Ein Vogelnest auf dem Kopf
Kennen Sie das? Wenn aus heiterem Himmel eine längst verschüttet geglaubte Kindheitserinnerung hochkommt und die Geschehnisse von damals in aller Klarheit vor dem inneren Auge auftauchen?
Javier Milei ist der Name jenes Mannes, der mich kürzlich in einen Hochsommertag Mitte der 1970er Jahre zurückgebeamt hat. Und das kam so: Ich studierte ein Porträt des verhaltensauffälligen 53-Jährigen, der soeben zum neuen Präsidenten Argentiniens gewählt worden war, als ich plötzlich laut und deutlich die Stimme meiner längst verstorbenen Mutter vernahm: "Komm her frisieren. Du hast ja ein Vogelnest auf dem Kopf!"
Das sagte sie gerne, wenn meine Brüder und ich nach einem langen Ferientag im Freien recht zerzaust, aber glücklich zur abendlichen Jause in die Küche drängten.
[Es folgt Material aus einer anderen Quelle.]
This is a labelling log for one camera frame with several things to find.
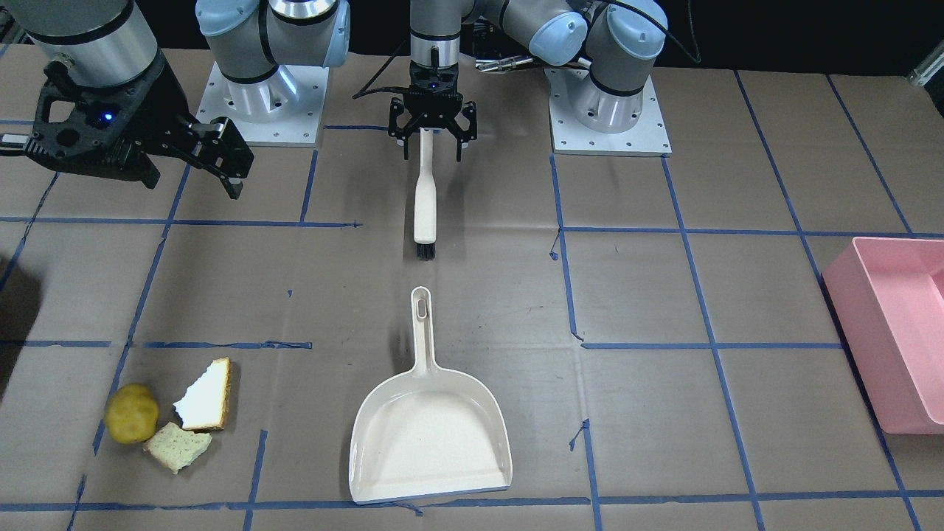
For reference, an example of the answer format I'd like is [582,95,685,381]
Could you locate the beige hand brush black bristles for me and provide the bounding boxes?
[412,128,437,261]

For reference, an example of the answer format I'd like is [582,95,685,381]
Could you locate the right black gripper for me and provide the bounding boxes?
[2,52,255,201]

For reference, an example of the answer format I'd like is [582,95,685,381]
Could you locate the green-speckled bread piece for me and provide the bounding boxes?
[144,421,212,475]

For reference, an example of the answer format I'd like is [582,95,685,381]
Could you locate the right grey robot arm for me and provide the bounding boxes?
[2,1,350,199]

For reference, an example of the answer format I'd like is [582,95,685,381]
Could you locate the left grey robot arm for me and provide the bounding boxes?
[387,1,672,156]

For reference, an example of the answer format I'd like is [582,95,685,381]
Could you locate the yellow potato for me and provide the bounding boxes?
[104,383,161,444]

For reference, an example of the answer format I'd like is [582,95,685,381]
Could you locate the beige plastic dustpan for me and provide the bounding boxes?
[348,286,513,504]

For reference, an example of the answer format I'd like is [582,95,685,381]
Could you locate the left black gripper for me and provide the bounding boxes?
[388,63,478,162]

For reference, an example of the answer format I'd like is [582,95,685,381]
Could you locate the white bread slice piece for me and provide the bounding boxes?
[174,357,232,431]

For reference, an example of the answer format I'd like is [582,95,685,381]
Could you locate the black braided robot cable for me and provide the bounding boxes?
[353,37,411,100]

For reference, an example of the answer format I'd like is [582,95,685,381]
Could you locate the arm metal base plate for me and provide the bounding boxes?
[545,69,673,157]
[198,63,331,148]

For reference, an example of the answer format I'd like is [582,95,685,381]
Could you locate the pink plastic bin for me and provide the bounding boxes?
[823,237,943,434]

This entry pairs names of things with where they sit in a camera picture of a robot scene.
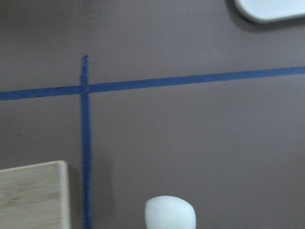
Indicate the white steamed bun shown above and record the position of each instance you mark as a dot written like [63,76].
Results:
[168,212]

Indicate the white bear serving tray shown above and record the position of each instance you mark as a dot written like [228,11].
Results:
[267,11]

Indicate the bamboo cutting board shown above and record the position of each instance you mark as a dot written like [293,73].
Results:
[35,197]

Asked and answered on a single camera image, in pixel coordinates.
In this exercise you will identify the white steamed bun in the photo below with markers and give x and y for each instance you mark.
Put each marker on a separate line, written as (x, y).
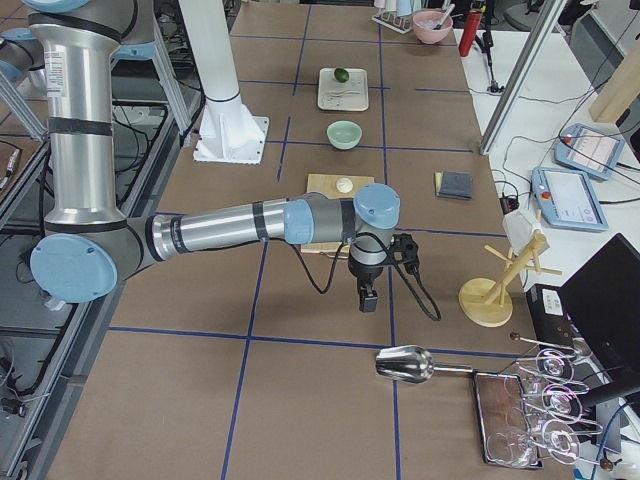
(344, 185)

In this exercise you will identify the light green bowl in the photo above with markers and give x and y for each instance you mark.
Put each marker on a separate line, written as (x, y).
(344, 135)

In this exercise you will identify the pink mixing bowl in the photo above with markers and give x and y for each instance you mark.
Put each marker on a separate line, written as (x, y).
(428, 27)

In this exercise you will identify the steel scoop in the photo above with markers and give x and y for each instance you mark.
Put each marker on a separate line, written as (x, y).
(413, 364)

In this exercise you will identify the wooden mug tree stand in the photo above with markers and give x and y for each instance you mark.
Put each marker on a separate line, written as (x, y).
(486, 302)

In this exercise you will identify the bamboo cutting board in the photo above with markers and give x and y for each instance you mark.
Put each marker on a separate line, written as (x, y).
(325, 184)

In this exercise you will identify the grey yellow folded cloth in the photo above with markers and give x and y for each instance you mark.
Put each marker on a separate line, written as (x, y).
(453, 185)

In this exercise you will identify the white cup on stand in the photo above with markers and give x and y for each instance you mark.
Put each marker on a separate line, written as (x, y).
(519, 226)

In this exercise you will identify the dark tray with glass rack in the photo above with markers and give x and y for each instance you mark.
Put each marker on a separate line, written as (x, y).
(532, 409)

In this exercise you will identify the cream bear print tray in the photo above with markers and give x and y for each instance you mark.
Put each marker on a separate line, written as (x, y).
(350, 96)

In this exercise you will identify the near blue teach pendant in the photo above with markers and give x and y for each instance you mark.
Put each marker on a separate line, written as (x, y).
(567, 199)

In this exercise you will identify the blue teach pendant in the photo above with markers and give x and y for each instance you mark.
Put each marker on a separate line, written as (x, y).
(567, 199)
(584, 148)

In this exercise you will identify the green lime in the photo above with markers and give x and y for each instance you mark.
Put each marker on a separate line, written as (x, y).
(341, 75)

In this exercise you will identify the black monitor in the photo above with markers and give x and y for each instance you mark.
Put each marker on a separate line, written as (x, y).
(602, 300)

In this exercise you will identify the far blue teach pendant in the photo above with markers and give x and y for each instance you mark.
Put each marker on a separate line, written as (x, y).
(584, 148)

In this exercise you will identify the dish rack with cups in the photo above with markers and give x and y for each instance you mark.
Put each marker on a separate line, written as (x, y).
(396, 15)

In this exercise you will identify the red bottle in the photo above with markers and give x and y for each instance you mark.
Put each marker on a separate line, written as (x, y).
(471, 26)

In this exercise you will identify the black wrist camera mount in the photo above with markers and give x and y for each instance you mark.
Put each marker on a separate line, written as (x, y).
(405, 251)

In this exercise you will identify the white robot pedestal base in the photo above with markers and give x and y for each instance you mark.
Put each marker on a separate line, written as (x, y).
(228, 132)

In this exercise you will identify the aluminium frame post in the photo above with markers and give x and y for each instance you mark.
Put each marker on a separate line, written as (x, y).
(543, 27)
Ohne vorheriges Händewaschen und Frisieren gab es weder Kakao noch Butterbrot. Und ich bin überzeugt: Hätte sie die Möglichkeit dazu, würde sich meine Mutter beherzt und konsequent über Mileis Haupthaar hermachen.
Dabei ist dessen Vogelnest auf dem Kopf nicht zufällig entstanden, sondern eine bewusst gesetzte Botschaft, wie des Präsidenten Friseurin ausgeplaudert hat. Die wilde Mähne samt breiten Koteletten sollen an Wolverine, den unverwundbaren und unbesiegbaren Wolfsmenschen und Comichelden, erinnern. Was will der Mann? Menschen nicht nur mit seiner Politik, sondern auch in der persönlichen Begegnung zu Tode erschrecken?
Dass wirres Haar und wirre Gedanken gut zusammengehen, hat schon Boris Johnson gezeigt. Und es ist nicht an den Haaren herbeigezogen, wenn niederländische Kommentatoren im nächsten rechtspopulistischen Wahlgewinner, dem platinblond gefärbten Geert Wilders (60), eine ideale Dracula-Besetzung sehen, quasi Blutsauger-Politik.
Eines ist unübersehbar. Pöbelnde Wutreden-Politiker stellen ihre Kritik am ach so schlimmen System auch auf dem Kopf zur Schau. Donald Trump hat im Wettstreit um die peinlichste Frisur wilder weißer Männer mächtig Konkurrenz bekommen. Wie er seine auftoupierte, blond-orange Föhnfrisur täglich aufs Neue hinbringt, ist eines der großen Rätsel unserer Zeit. Und das soll es bitte auch bleiben.